Exercise objective: From the first line to the last, give the records again exactly and skip the pictures.

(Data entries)
>>>>>
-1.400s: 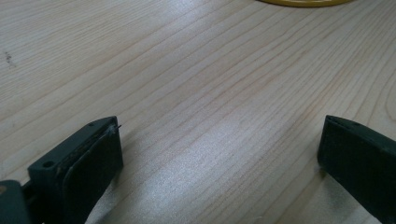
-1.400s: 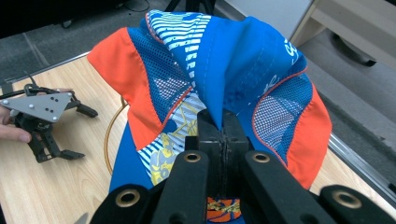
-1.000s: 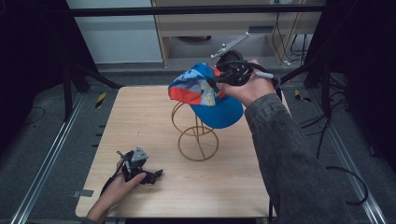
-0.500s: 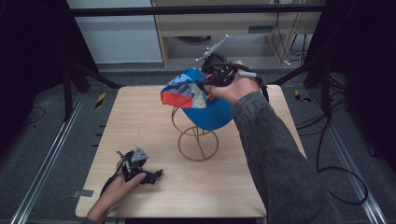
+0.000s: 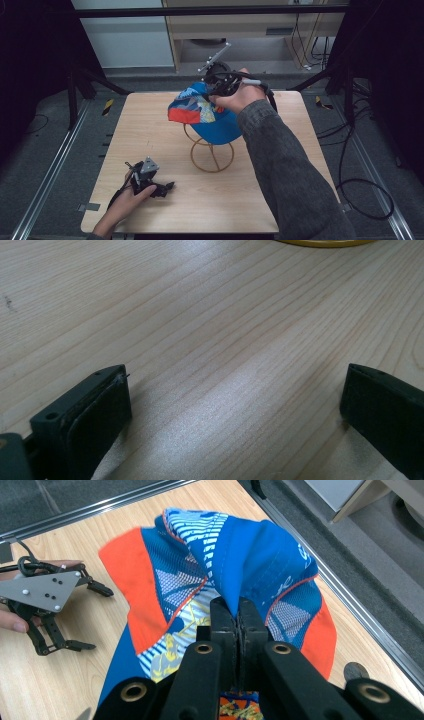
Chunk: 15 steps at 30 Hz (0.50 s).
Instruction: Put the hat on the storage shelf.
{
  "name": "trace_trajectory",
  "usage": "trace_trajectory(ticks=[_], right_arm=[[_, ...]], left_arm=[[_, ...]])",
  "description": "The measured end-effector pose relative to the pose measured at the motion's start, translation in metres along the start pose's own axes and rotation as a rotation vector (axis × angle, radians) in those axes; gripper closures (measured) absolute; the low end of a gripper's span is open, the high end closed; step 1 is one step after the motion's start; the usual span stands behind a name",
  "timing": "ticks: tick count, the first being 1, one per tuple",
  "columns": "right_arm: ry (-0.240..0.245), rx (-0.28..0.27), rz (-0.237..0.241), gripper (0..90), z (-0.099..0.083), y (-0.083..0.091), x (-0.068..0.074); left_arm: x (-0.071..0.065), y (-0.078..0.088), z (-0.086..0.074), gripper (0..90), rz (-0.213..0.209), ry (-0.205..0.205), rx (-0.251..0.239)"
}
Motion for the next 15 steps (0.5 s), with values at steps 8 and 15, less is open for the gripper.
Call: trace_trajectory(ticks=[8, 15], right_arm=[[0.002, 0.023, 0.004, 87.0, -0.0007, -0.0084, 0.0016], [-0.002, 0.015, 0.007, 83.6, -0.0012, -0.0098, 0.0021]], left_arm=[[0.0000, 0.0000, 0.0000, 0.0, 0.000, 0.000, 0.000], [0.0000, 0.0000, 0.0000, 0.0, 0.000, 0.000, 0.000]])
Point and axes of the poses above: each handheld gripper's, and its own axes: y roughly backward along the jaws, z roughly out of its top, x roughly to its left, the point moved 2 cm from there along -y, roughly forward along the jaws, and after that the axes turned 4 degrees about z, right-handed, at the moved point
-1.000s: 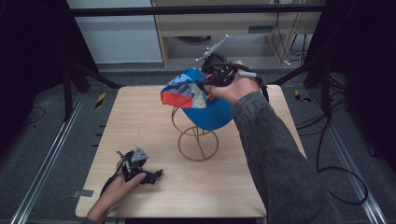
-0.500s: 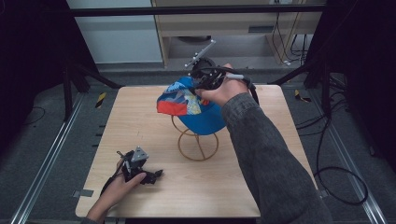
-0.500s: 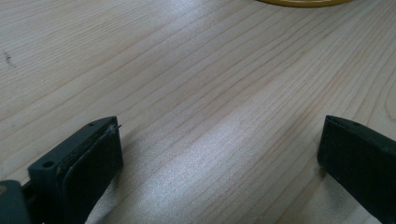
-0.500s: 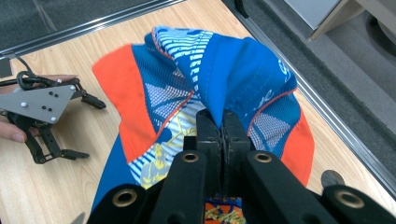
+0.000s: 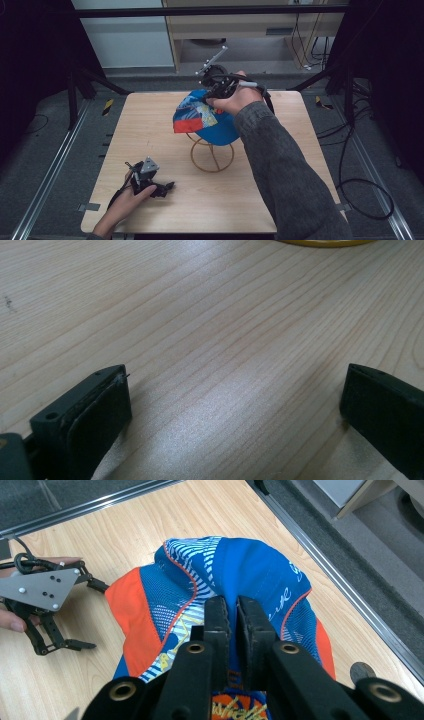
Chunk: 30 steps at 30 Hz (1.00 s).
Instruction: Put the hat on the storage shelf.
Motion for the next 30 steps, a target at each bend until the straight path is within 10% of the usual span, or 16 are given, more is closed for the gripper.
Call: trace_trajectory(ticks=[30], right_arm=[[-0.060, -0.101, 0.017, 65.8, -0.028, 0.027, 0.002]], left_arm=[[0.000, 0.000, 0.000, 0.0, 0.000, 0.000, 0.000]])
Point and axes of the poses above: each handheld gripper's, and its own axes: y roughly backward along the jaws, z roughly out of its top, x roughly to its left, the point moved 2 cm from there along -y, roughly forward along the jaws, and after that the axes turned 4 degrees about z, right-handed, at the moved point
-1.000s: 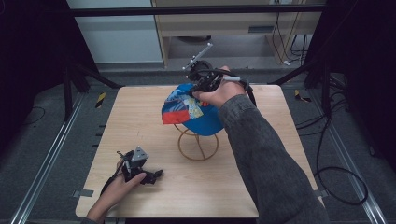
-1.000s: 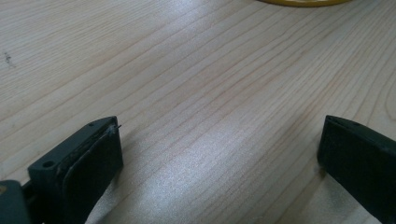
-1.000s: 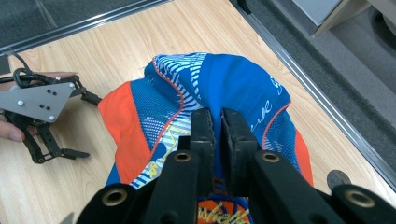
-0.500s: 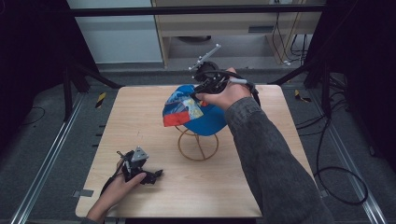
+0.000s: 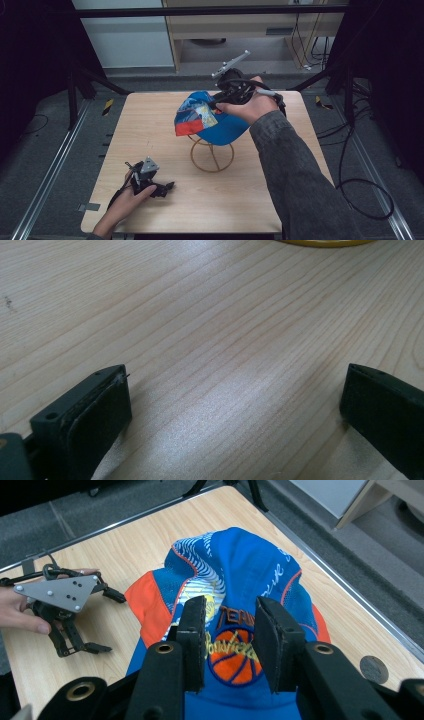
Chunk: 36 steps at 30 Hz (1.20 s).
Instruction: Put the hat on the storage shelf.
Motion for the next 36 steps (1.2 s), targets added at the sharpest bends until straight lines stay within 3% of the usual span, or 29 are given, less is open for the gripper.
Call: trace_trajectory(ticks=[8, 23, 29, 30, 34, 36], right_arm=[[-0.020, -0.039, -0.010, 64.3, -0.009, 0.013, -0.001], [-0.051, -0.064, -0.021, 60.7, -0.029, 0.025, -0.003], [-0.068, -0.072, -0.034, 54.0, -0.036, 0.030, -0.004], [-0.079, -0.079, -0.039, 48.4, -0.039, 0.032, -0.005], [-0.089, -0.087, -0.056, 43.1, -0.043, 0.034, -0.006], [-0.104, -0.108, -0.071, 32.5, -0.047, 0.038, -0.006]], left_arm=[[0.000, 0.000, 0.000, 0.0, 0.000, 0.000, 0.000], [0.000, 0.000, 0.000, 0.0, 0.000, 0.000, 0.000], [0.000, 0.000, 0.000, 0.0, 0.000, 0.000, 0.000], [0.000, 0.000, 0.000, 0.0, 0.000, 0.000, 0.000], [0.000, 0.000, 0.000, 0.0, 0.000, 0.000, 0.000], [0.000, 0.000, 0.000, 0.0, 0.000, 0.000, 0.000]])
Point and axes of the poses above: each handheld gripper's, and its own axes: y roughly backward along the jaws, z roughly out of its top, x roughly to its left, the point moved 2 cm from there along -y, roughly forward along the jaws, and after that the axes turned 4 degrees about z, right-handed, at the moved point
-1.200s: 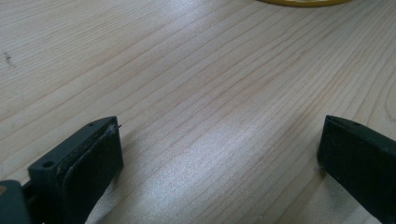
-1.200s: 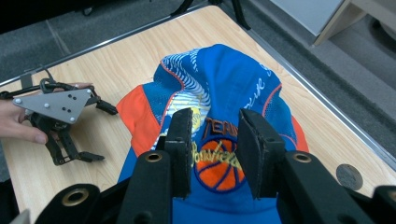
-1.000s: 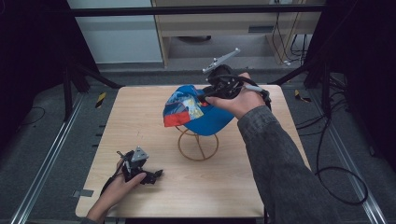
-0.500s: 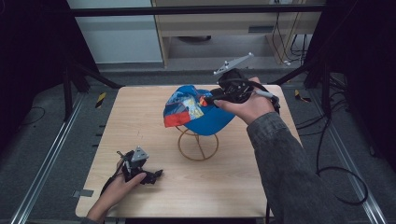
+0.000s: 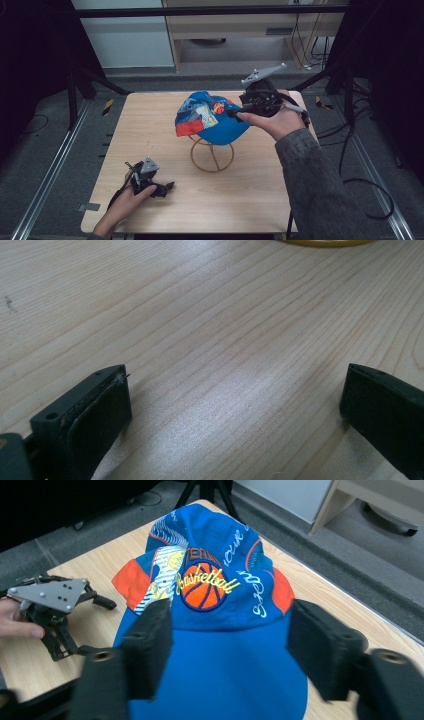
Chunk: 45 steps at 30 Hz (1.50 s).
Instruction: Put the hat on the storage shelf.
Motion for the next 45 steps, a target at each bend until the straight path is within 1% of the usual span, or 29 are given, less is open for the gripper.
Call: trace_trajectory(ticks=[2, 4, 5, 6, 7, 12, 15, 21, 24, 28, 31, 33, 34, 38, 39, 42, 45], right_arm=[[-0.002, -0.015, -0.007, 26.2, -0.002, 0.003, 0.000], [-0.014, -0.019, -0.024, 19.4, -0.004, 0.006, -0.001], [-0.015, -0.028, -0.030, 17.0, -0.005, 0.007, -0.001], [-0.015, -0.028, -0.030, 17.0, -0.005, 0.007, -0.001], [-0.020, -0.025, -0.046, 10.7, -0.007, 0.009, -0.002], [-0.019, -0.049, -0.061, 6.9, -0.014, 0.016, -0.005], [-0.021, -0.062, -0.064, 6.1, -0.021, 0.023, -0.009], [-0.042, -0.073, -0.076, 6.3, -0.032, 0.034, -0.014], [-0.051, -0.080, -0.086, 7.1, -0.041, 0.041, -0.017], [-0.061, -0.075, -0.096, 7.2, -0.053, 0.046, -0.019], [-0.058, -0.071, -0.113, 7.9, -0.066, 0.051, -0.020], [-0.061, -0.072, -0.116, 8.2, -0.069, 0.052, -0.020], [-0.068, -0.072, -0.123, 8.8, -0.077, 0.052, -0.021], [-0.071, -0.060, -0.134, 9.5, -0.087, 0.051, -0.021], [-0.074, -0.066, -0.139, 9.9, -0.090, 0.051, -0.022], [-0.081, -0.064, -0.139, 10.1, -0.099, 0.048, -0.023], [-0.087, -0.063, -0.145, 10.6, -0.111, 0.042, -0.025]], left_arm=[[0.000, 0.000, 0.000, 0.0, 0.000, 0.000, 0.000], [0.000, 0.000, 0.000, 0.0, 0.000, 0.000, 0.000], [0.000, 0.000, 0.000, 0.0, 0.001, 0.000, 0.000], [0.000, 0.000, 0.000, 0.0, 0.001, 0.000, 0.000], [0.000, 0.000, 0.000, 0.0, 0.001, 0.001, 0.000], [0.000, 0.000, 0.000, 0.0, 0.001, 0.001, 0.000], [0.000, 0.000, 0.000, 0.0, 0.001, 0.001, -0.002], [0.000, 0.000, 0.000, 0.0, 0.000, 0.002, -0.004], [0.000, 0.000, 0.000, 0.0, 0.002, 0.000, -0.003], [0.000, 0.000, 0.000, 0.0, 0.000, 0.000, -0.003], [0.000, 0.000, 0.000, 0.0, -0.002, -0.002, -0.002], [0.000, 0.000, 0.000, 0.0, -0.002, -0.002, -0.002], [0.000, 0.000, 0.000, 0.0, -0.002, -0.002, -0.002], [-0.001, 0.000, 0.000, 0.0, -0.003, 0.001, -0.004], [-0.001, 0.000, 0.000, 0.0, -0.003, -0.001, -0.002], [0.000, 0.000, 0.000, 0.0, -0.003, -0.002, -0.001], [-0.001, 0.000, 0.000, 0.0, -0.003, -0.001, -0.002]])
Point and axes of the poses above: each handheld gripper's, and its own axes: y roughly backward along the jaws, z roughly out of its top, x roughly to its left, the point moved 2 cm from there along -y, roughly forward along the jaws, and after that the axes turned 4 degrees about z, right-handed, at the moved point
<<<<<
Result below:
-1.400s: 
-1.400s: 
-1.000s: 
-0.500s: 
+0.000s: 
Chunk: 15 steps at 30 Hz (0.50 s).
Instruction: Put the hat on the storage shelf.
{
  "name": "trace_trajectory",
  "usage": "trace_trajectory(ticks=[_], right_arm=[[_, ...]], left_arm=[[_, ...]])",
  "description": "The measured end-effector pose relative to the pose measured at the motion's start, translation in metres along the start pose's own axes and rotation as a rotation vector (axis × angle, radians) in those axes; gripper closures (measured) absolute; the low end of a gripper's span is open, the high end closed; step 1 is one step after the motion's start; the usual span stands behind a name",
  "timing": "ticks: tick count, the first being 1, one per tuple",
  "columns": "right_arm: ry (-0.240..0.245), rx (-0.28..0.27), rz (-0.237..0.241), gripper (0..90), z (-0.099..0.083), y (-0.083..0.091), x (-0.068..0.074); left_arm: x (-0.071..0.065), y (-0.078..0.088), z (-0.086..0.074), gripper (0..90), rz (-0.213..0.209), ry (-0.205..0.205), rx (-0.251..0.239)"
}
Motion for the next 15 steps (0.5 s), with values at steps 8 and 15, less is open for the gripper.
Call: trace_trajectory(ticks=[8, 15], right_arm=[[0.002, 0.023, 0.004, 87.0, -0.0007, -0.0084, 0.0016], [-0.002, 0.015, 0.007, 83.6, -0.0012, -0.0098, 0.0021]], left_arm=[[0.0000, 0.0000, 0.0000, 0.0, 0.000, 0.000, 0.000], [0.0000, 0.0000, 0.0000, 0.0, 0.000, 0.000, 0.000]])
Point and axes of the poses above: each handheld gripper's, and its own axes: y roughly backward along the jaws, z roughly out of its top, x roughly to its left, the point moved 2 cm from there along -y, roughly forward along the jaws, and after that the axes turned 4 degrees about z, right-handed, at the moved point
-1.000s: 
-0.500s: 
-0.500s: 
-0.500s: 
+0.000s: 
Chunk: 30 steps at 30 Hz (1.00 s).
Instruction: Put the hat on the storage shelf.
Motion for the next 30 steps, a target at each bend until the straight path is within 10% of the usual span, or 16 are given, more is closed for the gripper.
Call: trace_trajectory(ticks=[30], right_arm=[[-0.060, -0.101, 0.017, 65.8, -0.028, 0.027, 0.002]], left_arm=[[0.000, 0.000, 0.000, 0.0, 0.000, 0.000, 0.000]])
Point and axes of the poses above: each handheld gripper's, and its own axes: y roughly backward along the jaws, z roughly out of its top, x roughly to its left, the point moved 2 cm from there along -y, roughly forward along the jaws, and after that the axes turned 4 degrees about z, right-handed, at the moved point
-1.000s: 
-1.000s: 
-1.000s: 
-0.500s: 
+0.000s: 
Chunk: 36 steps at 30 Hz (1.20 s).
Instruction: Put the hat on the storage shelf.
Motion for the next 36 steps (1.2 s), targets added at the sharpest bends until straight lines stay within 3% of the usual span, or 29 are given, less is open for the gripper.
Call: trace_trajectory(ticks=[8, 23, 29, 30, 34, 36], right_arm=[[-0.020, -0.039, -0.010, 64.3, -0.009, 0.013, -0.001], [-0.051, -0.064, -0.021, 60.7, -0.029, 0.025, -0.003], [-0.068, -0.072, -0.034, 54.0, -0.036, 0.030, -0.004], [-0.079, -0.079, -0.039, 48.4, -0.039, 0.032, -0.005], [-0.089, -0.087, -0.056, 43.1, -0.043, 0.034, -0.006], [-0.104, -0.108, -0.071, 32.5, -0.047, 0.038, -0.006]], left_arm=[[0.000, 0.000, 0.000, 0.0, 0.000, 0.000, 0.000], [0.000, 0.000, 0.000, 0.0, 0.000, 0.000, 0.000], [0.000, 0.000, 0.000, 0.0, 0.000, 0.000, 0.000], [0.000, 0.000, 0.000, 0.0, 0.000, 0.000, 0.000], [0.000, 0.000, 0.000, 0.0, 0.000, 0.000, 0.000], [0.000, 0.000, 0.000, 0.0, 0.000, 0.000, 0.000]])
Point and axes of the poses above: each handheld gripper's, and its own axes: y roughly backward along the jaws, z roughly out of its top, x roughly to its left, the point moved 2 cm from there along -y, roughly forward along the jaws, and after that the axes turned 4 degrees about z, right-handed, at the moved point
-1.200s: 
-1.200s: 
-1.000s: 
-0.500s: 
+0.000s: 
Chunk: 45 steps at 30 Hz (1.50 s).
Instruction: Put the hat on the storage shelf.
Motion for the next 45 steps, a target at each bend until the straight path is within 1% of the usual span, or 29 are given, less is open for the gripper.
Call: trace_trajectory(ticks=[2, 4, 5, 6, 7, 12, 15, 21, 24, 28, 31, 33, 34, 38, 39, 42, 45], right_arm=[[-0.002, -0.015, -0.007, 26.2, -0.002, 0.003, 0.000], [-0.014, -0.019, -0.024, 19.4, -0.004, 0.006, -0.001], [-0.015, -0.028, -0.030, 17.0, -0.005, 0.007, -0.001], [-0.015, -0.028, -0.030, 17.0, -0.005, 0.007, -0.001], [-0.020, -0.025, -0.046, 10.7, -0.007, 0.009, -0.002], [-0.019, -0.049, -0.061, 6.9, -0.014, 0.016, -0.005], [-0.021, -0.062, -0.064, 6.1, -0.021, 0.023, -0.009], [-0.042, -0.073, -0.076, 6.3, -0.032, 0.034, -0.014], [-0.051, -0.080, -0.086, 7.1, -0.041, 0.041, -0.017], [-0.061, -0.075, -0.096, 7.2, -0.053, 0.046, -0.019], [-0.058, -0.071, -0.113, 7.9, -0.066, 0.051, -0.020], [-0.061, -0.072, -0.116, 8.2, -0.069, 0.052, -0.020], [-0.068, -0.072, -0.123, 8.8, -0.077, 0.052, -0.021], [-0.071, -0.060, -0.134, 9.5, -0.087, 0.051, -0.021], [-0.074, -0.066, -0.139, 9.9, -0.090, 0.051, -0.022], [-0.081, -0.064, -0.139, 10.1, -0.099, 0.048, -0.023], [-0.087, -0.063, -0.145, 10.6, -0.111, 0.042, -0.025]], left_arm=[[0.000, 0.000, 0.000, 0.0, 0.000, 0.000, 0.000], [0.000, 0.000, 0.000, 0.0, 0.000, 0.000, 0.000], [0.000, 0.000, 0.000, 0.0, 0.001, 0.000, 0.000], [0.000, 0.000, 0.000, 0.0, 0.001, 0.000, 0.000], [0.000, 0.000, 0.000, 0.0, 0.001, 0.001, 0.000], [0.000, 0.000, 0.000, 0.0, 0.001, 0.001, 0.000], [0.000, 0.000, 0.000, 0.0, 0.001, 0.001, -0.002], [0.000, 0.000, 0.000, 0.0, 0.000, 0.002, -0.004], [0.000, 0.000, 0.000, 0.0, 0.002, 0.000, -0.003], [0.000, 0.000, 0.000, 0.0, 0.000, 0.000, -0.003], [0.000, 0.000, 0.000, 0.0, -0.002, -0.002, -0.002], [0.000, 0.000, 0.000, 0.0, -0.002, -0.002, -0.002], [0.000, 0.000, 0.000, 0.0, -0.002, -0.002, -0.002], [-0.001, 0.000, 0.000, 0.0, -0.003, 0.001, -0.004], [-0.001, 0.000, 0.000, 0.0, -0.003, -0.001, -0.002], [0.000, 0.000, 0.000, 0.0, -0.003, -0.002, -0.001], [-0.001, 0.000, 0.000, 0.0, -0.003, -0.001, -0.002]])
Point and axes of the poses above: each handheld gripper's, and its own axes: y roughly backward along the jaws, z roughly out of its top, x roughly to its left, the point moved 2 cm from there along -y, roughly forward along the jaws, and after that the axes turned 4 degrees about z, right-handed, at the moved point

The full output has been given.